◆ ABOUT THIS EXERCISE ◆
Nothing but the pictures should be dropped; repeat the rest of the data below exactly.

◆ STORED DATA ◆
* * * * * * *
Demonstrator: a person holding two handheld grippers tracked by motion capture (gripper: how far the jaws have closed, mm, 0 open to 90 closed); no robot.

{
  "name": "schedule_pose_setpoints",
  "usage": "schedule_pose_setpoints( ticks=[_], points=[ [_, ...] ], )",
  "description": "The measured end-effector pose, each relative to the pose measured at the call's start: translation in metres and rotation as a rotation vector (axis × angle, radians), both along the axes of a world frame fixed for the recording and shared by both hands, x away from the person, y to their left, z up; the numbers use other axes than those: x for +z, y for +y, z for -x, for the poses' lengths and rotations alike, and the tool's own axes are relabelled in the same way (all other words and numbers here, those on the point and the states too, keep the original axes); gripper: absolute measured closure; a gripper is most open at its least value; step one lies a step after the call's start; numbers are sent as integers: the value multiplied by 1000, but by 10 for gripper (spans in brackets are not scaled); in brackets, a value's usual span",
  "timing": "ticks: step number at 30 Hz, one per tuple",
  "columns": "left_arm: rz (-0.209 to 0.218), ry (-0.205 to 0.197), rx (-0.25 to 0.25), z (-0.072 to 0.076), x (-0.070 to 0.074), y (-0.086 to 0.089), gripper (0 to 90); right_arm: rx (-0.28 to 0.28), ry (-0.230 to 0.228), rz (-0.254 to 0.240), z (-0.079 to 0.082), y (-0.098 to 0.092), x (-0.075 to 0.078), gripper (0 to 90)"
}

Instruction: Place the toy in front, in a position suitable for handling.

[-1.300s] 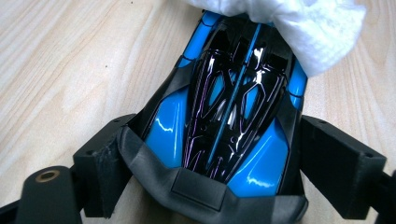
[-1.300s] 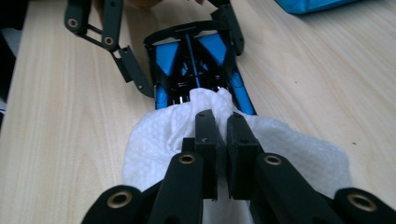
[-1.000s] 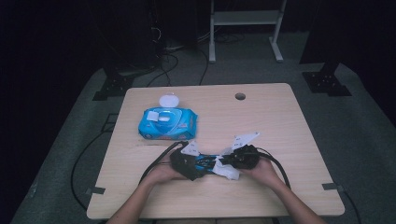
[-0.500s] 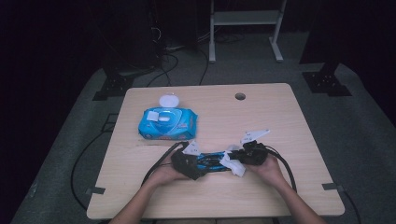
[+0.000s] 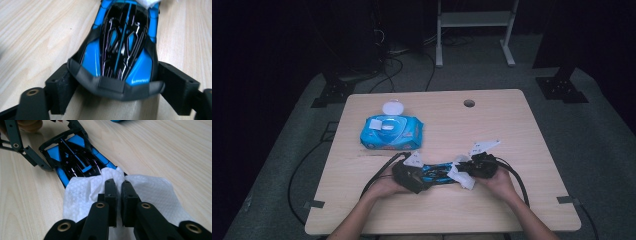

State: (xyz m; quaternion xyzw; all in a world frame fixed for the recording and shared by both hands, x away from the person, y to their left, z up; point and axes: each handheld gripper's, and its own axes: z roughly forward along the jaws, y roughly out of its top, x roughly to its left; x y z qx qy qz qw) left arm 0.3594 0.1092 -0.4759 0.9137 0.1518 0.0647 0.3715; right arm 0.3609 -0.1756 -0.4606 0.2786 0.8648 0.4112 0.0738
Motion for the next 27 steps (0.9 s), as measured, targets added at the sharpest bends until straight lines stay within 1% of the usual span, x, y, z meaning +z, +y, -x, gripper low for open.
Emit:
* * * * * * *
◆ WRITTEN ANSWER ◆
Demonstrator: a person holding two handheld grippers tracked by motion capture (gripper: how far the jaws have closed, mm, 0 open to 90 closed); no robot.

{
  "name": "schedule_pose_setpoints",
  "usage": "schedule_pose_setpoints( ticks=[_], points=[ [_, ...] ], )",
  "description": "The measured end-effector pose, each relative to the pose measured at the call's start: translation in metres and rotation as a rotation vector (axis × angle, radians), both along the axes of a world frame fixed for the recording and shared by both hands, x away from the person, y to their left, z up; the numbers use other axes than those: x for +z, y for +y, z for -x, for the poses' lengths and rotations alike, and the tool's own axes are relabelled in the same way (all other words and numbers here, those on the point and the states too, keep the original axes); gripper: absolute measured closure; a gripper is most open at its least value; step one lies a step after the call's start; numbers are sent as integers: the value multiplied by 1000, but by 10 for gripper (spans in brackets are not scaled); in brackets, a value's usual span",
  "timing": "ticks: step number at 30 Hz, one per tuple",
  "columns": "left_arm: rz (-0.209 to 0.218), ry (-0.205 to 0.197), rx (-0.25 to 0.25), z (-0.072 to 0.076), x (-0.070 to 0.074), y (-0.086 to 0.089), gripper (0 to 90); right_arm: rx (-0.28 to 0.28), ry (-0.230 to 0.228), rz (-0.254 to 0.240), z (-0.079 to 0.082), y (-0.098 to 0.092), x (-0.075 to 0.078), gripper (0 to 90)"
}

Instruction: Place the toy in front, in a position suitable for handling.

[-1.300s] 
[-1.300s] 
[-1.000s] 
[-0.500s] 
[+0.000s] 

State: (xyz m; quaternion xyzw; all in a world frame fixed for the recording and shared by both hands, x away from the person, y to their left, z up; point and axes: each handheld gripper's, and its own axes: z roughly forward along the jaws, y roughly out of its top, x roughly to its left; x y z qx qy qz qw) left arm 0.3594 0.1092 -0.4759 0.9137 0.1518 0.0647 0.3715; right arm 0.3609 -0.1756 -0.4606 0.2786 0.8648 0.4112 0.0738
Motion for the next 27 steps (0.9 s), as measured, targets added at the sharpest bends until straight lines stay within 1% of the usual span, x, y, z meaning +z, +y, -x, gripper low for open.
Emit:

No additional output will be given.